The Return of Iron Mining
In the late 1930s, Algoma Steel began an aggressive expansion and bold moves were made to redevelop the mines in the Wawa area. In 1939, nearly 20 years since that last ore had previously been mined in the area, the mine at Helen was redeveloped and a new ore processing plant was constructed at Wawa. Raw ore was shipped from the mine(s) to the sinter plant, and the processed ore was shipped either by rail to Sault Ste. Marie or to Michipicoten harbour where a large new unloading trestle and loading equipment were built to load ore into lake freighters. Large numbers of steel hoppers were acquired secondhand from various roads in the United States, the railway’s old fleet of 1900-built ore cars being long gone, and would have been massively obsolete anyway by then.

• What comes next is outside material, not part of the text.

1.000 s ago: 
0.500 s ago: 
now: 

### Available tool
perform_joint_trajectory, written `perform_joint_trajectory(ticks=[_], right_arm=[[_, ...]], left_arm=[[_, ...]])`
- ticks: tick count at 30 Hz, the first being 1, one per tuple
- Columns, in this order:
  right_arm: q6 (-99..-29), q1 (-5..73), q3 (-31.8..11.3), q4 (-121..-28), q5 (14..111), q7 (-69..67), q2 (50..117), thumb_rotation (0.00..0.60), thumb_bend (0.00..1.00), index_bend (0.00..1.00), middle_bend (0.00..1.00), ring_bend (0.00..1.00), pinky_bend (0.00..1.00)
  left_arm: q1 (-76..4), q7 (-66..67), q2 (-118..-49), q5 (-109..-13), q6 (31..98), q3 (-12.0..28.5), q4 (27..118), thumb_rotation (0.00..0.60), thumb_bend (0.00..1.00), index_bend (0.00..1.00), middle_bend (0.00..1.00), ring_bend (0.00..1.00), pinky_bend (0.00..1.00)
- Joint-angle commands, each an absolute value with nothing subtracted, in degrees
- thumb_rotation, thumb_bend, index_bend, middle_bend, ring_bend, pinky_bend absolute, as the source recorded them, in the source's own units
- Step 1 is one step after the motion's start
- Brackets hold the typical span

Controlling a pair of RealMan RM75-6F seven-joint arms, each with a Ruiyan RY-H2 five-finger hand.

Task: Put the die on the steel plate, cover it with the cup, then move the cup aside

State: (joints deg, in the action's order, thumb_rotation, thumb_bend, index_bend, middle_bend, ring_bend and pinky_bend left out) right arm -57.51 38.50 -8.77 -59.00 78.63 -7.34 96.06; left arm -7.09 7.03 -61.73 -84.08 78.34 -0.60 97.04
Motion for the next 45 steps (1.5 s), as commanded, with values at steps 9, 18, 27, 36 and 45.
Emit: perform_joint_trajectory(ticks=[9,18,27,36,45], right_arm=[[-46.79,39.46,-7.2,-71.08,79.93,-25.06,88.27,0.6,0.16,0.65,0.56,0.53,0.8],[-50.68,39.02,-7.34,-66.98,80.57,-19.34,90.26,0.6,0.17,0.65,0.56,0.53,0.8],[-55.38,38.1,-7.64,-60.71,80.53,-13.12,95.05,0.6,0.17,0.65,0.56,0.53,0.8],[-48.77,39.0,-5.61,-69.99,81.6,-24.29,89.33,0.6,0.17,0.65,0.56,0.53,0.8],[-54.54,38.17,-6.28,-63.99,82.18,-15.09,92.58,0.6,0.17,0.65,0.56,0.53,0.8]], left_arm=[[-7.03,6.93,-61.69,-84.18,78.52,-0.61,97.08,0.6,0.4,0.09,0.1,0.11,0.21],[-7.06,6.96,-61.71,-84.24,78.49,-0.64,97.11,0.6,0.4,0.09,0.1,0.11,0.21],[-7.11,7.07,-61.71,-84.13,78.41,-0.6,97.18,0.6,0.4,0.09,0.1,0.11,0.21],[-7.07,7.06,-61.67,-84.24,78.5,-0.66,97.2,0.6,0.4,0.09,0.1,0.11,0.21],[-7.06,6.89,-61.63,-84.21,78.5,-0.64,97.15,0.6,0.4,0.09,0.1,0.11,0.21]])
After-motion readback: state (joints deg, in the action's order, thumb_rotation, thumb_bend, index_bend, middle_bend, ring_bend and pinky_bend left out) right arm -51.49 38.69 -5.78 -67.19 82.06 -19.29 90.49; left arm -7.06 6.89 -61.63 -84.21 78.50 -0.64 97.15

Then in that same year Hitler’s Germany invaded Poland, and suddenly a resource hauling railway serving a steel mill became a rather hot property indeed. (It’s entirely possible that the politically savvy head of the Algoma Steel Company, Sir James Dunn, may have anticipated the conflict in attempting to redevelop the Wawa mining industry from 1937-39.) The boost that the wartime revenues gave the railway carried through after the end of the conflict with the railway continuing strong through the 1950s and 1960s. In the early 1960s the principal amount on the construction bonds to build the railway was finally paid off and the company paid a dividend to shareholders for the first time in its entire history.
During the early 1940s an attempt was made to redevelop the old Josephine mine as well, with work begun in 1941 on draining a lake and sinking new underground mine shafts. Ore began shipping out of the mine in 1945, unfortunately soon after a collapse of large section of the mine brought a final, permanent end to the works at Josephine. Other mines were developed though, such as the open pit Sir James mine, reached via the three and a half mile Siderite spur and operating through the 1950s.
During the 1950s facilities at the Helen mine were significantly upgraded, with a new underground mine shaft being developed at the site (The George A. MacLeod mine). A bucket tramline had been built in the 1940s or early 1950s to carry raw ore from the mine to Wawa and this was replaced later with a high capacity conveyor system that brought the ore directly from the underground MacLeod mine to the sinter plant. The unloading trestle at Michipicoten harbour was also upgraded in the 1950s to a conveyor system from a dumping pit for the railcars.
An indication of the importance of the facilities at Michipicoten during the 1950s is that the railway built new diesel locomotive servicing facilites at Brient (the yard for the harbour, just under a mile up the hill), although by the 1970s ore was shipped to Algoma Steel entirely by rail year-round, and the ore handling facilities, as well as the coal dock, the old commercial dock (as pulpwood shipments also switched to an all-rail basis in the late 1950s) and the Brient yard were all abandoned. (The old ore trestle doesn’t seem to have been actually demolished until the late 1980s.)
In the early 1970s however, some new traffic began using the former coal dock at Michipicoten: limestone, deposited by self-unloading vessels, would be shipped to Wawa for blending with the sinter. Coke and even some additional grades of iron ore for blending with the Wawa ore were also handled via Michipicoten harbour through the 1980s and 1990s.
During the late 1990s however, Algoma Steel began switching over to using higher grades of iron ore mined in the Michigan Upper Penninsula, and in 1998 the mine and sinter plant at Wawa closed down, bringing a final? end to iron ore mining in the area, at least for now. With the sole source of traffic on the branch eliminated, the railway filed for abandonment of the line, and in 2000 the tracks from Hawk Junction to Michipicoten were removed.